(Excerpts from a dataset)
......

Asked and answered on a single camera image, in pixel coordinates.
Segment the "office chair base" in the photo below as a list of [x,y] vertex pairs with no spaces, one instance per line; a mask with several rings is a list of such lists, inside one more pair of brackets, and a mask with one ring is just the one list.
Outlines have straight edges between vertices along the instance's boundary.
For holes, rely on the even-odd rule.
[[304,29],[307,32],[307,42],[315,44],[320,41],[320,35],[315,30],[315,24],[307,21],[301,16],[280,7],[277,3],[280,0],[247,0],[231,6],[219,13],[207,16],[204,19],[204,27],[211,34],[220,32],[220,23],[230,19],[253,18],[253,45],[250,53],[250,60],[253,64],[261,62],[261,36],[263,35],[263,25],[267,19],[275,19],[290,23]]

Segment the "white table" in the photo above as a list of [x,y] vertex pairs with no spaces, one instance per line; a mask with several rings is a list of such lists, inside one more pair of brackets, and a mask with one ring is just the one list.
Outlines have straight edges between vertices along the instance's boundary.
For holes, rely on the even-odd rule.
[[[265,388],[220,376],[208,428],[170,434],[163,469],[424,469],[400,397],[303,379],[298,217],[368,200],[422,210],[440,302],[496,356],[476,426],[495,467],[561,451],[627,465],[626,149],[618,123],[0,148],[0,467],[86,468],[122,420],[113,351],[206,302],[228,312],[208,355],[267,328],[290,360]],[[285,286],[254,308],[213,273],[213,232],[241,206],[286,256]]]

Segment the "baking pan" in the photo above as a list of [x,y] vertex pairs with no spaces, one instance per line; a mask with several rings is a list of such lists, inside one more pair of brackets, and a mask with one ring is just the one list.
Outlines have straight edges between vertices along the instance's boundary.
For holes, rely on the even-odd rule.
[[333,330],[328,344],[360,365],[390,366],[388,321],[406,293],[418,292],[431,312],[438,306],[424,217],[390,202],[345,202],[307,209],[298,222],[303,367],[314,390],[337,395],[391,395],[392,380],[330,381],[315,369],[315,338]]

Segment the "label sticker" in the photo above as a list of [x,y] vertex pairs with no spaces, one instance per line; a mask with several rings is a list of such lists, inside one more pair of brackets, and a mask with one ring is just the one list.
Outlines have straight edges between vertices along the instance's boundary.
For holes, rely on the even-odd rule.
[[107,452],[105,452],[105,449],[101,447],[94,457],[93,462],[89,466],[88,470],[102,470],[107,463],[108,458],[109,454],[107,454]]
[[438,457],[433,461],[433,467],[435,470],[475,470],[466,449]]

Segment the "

......

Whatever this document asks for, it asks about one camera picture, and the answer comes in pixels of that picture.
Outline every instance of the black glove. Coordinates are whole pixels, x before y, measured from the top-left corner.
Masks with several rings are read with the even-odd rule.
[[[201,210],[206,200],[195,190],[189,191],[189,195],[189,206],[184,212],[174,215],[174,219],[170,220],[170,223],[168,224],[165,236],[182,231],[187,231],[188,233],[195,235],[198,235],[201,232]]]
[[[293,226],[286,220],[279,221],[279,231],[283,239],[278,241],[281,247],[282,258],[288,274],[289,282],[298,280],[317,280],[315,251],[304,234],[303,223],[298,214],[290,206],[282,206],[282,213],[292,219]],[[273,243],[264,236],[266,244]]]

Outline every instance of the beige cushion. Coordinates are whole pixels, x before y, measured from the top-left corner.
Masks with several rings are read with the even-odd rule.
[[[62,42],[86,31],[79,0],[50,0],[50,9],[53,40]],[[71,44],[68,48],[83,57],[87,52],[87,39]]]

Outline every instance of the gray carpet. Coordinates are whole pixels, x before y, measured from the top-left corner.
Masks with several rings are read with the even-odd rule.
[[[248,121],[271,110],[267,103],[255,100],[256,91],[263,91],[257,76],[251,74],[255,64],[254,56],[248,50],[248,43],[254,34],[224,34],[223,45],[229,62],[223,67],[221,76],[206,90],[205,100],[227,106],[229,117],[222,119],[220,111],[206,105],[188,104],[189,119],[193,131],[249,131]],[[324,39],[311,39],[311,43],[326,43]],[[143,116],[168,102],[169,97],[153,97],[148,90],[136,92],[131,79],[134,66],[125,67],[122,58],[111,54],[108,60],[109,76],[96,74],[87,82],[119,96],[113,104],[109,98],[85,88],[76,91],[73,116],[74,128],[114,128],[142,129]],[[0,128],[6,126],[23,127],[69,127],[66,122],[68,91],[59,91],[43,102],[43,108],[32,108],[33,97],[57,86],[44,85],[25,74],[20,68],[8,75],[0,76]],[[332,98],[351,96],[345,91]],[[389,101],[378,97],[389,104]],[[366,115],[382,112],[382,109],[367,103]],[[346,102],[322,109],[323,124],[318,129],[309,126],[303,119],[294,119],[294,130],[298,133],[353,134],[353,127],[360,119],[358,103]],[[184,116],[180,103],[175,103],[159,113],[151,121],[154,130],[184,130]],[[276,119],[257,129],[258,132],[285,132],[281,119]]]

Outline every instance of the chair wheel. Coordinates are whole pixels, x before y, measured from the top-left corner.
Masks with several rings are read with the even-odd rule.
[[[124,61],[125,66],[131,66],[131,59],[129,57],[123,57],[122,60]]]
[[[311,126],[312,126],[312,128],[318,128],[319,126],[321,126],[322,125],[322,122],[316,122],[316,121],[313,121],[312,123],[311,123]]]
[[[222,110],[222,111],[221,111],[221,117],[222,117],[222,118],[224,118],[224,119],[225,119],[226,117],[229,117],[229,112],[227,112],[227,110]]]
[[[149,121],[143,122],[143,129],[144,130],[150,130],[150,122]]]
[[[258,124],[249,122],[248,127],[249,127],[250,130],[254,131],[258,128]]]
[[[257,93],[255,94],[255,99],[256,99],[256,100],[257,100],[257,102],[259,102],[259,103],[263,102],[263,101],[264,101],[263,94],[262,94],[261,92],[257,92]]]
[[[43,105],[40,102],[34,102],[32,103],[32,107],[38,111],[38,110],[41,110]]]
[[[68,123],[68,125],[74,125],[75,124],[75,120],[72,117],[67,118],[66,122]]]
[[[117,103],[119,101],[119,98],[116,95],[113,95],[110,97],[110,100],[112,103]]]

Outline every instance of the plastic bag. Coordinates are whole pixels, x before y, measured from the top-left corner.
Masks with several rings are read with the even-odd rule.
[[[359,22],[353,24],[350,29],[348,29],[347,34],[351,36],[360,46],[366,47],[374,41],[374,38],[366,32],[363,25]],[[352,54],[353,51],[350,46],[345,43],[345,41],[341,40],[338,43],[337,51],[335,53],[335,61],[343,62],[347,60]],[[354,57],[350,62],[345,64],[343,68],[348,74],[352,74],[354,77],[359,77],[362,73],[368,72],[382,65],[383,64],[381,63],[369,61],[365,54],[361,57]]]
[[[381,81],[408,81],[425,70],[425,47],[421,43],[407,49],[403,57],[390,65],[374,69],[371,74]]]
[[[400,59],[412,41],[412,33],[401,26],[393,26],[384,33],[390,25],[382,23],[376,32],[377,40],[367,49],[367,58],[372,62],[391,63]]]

......

→ Problem statement:
From the data, pick out every line that includes "camera".

→ Response to the exercise:
Asked and answered on a single camera image, in pixel coordinates.
Whatever this document asks for, it asks about one camera picture, and the answer comes in pixels of that picture.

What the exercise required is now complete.